Bones disease is a global health concern, and as such, there is an ongoing quest to identify the most effective treatments with little or no side effects. Current medications for treatments cause side effects that lead to more serious health conditions such as cancer. Thus, the search for alternative treatments has revealed the efficacy of NPs, many of which are of plant origins known to exhibit little or no side effects; moreover, some of these, such as soybeans, are part of the human diet. Thus, natural products’ preventive benefits in bone diseases such as osteoporosis might be a viable alternative, or at least serve as complementary therapeutics to conventional therapy to minimize side effects. However, the effects of combining NPs and conventional drugs on pharmacokinetics and their safety profile need to be clearly-established prior to adoption. In this review, we described the mechanisms behind the actions of some NPs towards the treatment of BDs. However, these are not exhaustive. There is need for future studies to focus on discovering more NPs and their corresponding mechanisms of action. Moreover, many of the studies on BDs have been conducted in other animals such as mice and rats; thus, it would be a welcome development if human studies on bone could be improved, especially studies using plants that are part of the human diet. The concern over dosage has remained one of the hinderances in the wider adoption of NPs in relation to the treatment of diseases. Although this is valid and perhaps justifiable, more emphasis should be laid on the consumption of diets rich in these NPs, especially for BD patients and those prone to developing such diseases.

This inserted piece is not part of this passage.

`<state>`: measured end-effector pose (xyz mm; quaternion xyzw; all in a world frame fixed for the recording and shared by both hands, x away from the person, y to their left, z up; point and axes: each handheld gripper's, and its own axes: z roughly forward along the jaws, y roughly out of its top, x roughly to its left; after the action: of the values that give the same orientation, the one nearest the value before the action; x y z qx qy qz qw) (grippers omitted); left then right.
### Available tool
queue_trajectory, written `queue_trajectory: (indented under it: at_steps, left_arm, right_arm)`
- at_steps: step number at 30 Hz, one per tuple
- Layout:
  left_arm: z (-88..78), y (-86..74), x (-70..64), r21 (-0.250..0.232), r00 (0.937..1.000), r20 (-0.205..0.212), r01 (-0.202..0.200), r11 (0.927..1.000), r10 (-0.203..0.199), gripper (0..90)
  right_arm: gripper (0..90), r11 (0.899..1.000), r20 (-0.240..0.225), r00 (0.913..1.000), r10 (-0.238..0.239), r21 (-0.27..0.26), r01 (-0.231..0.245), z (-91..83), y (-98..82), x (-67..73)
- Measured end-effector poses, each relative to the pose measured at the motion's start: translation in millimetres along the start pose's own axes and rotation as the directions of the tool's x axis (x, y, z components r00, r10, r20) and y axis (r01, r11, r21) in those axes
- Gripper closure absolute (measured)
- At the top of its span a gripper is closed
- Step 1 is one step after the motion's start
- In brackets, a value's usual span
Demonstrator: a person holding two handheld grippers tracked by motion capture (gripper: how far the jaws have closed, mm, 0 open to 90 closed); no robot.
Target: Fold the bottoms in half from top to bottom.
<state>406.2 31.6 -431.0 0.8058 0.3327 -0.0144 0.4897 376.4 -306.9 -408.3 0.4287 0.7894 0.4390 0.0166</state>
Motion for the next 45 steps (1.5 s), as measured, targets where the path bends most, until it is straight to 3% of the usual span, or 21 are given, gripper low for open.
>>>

Indeed, many of the NPs with potential to halt, reduce, or treat bones diseases originate from plants, but they are produced in small quantities, which hinders their adoption on a commercial level. However, plant breeding and the relevant technologies have improved over the years, such that the production of various phytochemicals can be manipulated through multiple strategies. Therefore, future research studies on NPs of plant origin in relation to bone diseases treatment should incorporate some plant breeding techniques with potential to improve the accumulation of the products of interest. Taken together, this review illustrates that the future of NPs in the treatment of BDs is promising but achieving this will rely on future research.